Publisher: Crown Books for Young Readers
*Received a physical copy from the publisher in exchange for an honest review.
From the opening chapter I was intrigued and wanted to understand the family and Faith. It was easy to say she was being bratty and not very considerate of the situation, but at the same time I could understand her feelings. It was obvious that Faith was somewhat neglected by her mother and in some ways by her father as well. Her parents had spent all their time and efforts in finding Laurel, that they seemed to have not paid much attention to their other daughter. And when they were informed that Laurel had reappeared, Faith's mixed reaction wasn't surprising. I sensed jealousy a tad in her, because all the attention was given to her sister and not much was left for her. Over the years, she basically took care of herself. And honestly, I was happy that her parents weren't together. The mother seemed like such a trip, and I found nothing likable about the woman, and I wish there were more scenes with Faith's stepfather because he was the only one really there for her.
Now, on to Laurel. It was great that one parents misery was coming to an end, and their kidnapped daughter had finally come home. But I had my reservations. Something didn't seem right, especially with how Laurel didn't mind being in the spotlight and the way she acted with Faith's boyfriend. He was another story. With the way Faith questioned her feelings for him daily, I knew she had no business being in a relationship with him, and sadly it took too long for her to realize that. Even after what happened towards the end.
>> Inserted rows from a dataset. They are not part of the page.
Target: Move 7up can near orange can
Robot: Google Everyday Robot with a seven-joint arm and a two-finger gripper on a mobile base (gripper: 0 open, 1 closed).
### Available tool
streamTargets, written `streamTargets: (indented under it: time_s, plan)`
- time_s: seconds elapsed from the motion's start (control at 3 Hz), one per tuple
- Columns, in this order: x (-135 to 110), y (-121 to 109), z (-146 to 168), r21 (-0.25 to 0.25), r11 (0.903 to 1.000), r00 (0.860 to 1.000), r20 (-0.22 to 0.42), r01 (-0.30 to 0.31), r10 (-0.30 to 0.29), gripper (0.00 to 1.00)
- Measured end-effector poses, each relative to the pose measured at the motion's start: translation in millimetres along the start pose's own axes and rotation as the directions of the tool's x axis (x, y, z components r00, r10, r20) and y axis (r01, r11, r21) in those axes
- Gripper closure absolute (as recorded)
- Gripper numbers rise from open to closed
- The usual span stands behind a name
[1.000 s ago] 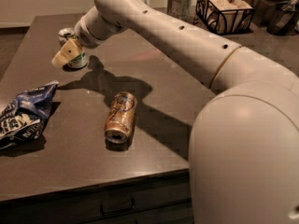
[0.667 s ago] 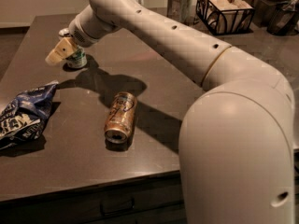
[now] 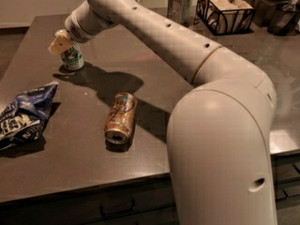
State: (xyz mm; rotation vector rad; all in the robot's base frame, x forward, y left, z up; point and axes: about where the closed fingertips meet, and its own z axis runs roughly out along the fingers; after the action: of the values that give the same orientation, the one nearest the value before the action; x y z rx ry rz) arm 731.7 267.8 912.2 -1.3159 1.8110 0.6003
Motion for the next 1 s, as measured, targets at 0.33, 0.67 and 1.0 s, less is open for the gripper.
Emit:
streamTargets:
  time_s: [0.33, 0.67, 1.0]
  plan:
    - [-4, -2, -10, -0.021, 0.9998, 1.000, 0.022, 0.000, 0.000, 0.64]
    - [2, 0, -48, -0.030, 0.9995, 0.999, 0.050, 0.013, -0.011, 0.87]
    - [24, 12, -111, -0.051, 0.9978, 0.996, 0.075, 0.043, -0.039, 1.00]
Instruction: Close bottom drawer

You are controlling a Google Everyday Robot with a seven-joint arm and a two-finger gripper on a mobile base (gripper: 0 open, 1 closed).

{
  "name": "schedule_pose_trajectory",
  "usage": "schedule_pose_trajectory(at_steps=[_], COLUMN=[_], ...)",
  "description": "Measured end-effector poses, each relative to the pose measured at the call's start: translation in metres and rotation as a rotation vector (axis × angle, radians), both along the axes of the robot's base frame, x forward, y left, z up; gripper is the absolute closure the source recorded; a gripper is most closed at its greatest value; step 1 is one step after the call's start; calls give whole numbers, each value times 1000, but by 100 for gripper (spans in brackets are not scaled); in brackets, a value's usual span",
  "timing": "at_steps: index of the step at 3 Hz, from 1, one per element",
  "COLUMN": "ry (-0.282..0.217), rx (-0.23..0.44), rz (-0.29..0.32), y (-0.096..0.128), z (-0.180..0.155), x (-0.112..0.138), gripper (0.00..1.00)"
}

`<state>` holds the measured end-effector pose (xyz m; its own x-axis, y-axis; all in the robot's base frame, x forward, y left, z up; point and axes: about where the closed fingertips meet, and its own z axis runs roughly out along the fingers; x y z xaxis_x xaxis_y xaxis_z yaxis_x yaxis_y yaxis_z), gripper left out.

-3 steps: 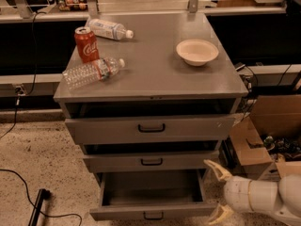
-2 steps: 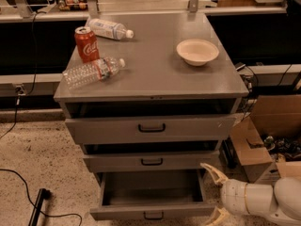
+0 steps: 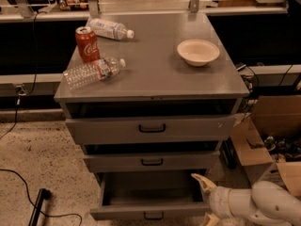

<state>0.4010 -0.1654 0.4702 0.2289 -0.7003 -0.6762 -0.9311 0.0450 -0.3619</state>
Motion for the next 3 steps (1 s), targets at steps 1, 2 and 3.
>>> schedule_pose_trajectory(at_steps=[1, 2, 3], ry=[28, 41, 80], rx=[-19, -8, -31], rz=[25, 26, 20], y=[3, 7, 6], z=[-55, -62, -84], x=[0, -3, -2], gripper=[0, 0, 0])
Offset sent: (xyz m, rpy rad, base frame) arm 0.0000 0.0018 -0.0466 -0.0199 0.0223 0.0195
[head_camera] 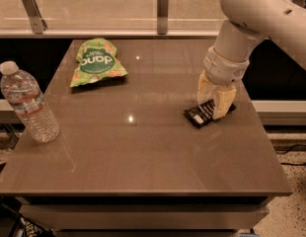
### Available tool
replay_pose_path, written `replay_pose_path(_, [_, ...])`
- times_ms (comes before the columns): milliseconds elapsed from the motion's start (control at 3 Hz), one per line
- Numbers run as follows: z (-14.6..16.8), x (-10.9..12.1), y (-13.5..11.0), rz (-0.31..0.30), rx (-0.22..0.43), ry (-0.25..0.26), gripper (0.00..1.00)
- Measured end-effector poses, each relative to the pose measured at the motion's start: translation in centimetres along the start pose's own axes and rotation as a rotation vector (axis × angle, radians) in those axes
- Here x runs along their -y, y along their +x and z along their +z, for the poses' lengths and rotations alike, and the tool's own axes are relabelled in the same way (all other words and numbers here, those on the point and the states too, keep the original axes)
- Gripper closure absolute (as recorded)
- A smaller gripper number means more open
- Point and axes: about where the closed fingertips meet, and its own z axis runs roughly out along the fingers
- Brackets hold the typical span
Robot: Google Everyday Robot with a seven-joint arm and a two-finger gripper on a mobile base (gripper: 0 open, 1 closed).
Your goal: Move rxbar chocolate near green rice chip bag
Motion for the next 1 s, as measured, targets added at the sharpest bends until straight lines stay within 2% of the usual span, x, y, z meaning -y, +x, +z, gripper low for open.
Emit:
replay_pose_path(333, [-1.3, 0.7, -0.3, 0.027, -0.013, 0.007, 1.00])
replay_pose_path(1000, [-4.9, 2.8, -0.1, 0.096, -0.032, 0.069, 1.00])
The truth became pretty obvious to me from early. So for the rest of the story, I diverted my focus to the relationship between the girls; how they acted with each other, if Faith would finally break and unveil how she truly felt, and how the story would wrap up. It was terribly unfortunate what Laurel had experienced and I was happy that she was free from that. But with the state of the family, I didn't think it was healthy for her to be with them because she needed to know what it was like to have a normal, loving and supportive family. The father was barely around and the mother was pretentious and acted as if the world owed her. She got too caught up in the press and money and lost sight of what was important. She also pressured Faith a lot and treated her like crap, often dismissing her feelings or putting the guilt trip on her. The whole situation made me cringe and I yearned for the moment each of them would have an epiphany.
The ending wasn't much of a surprise, but it was emotional when Laurel spoke about her ordeal at last. Her pain felt so real and I could picture every single detail in my head as she revealed them. I'm not so sure I'm contented with the way things ended, but a part of me understands why they did that.
To conclude, The Lost and the Found is an interesting story with a realistic tragedy no one should ever go through, but I did have some issues and that's why I rated it three stars. The writing's good, but at times I felt like there could have been less of some things mentioned, and more given at other parts. Also, I wasn't as emotionally invested as I was expecting to be, and I didn't really connect with the characters. Like I mentioned before, I already knew the truth from early so it was more about how it would end, and that was my main drive to keep reading.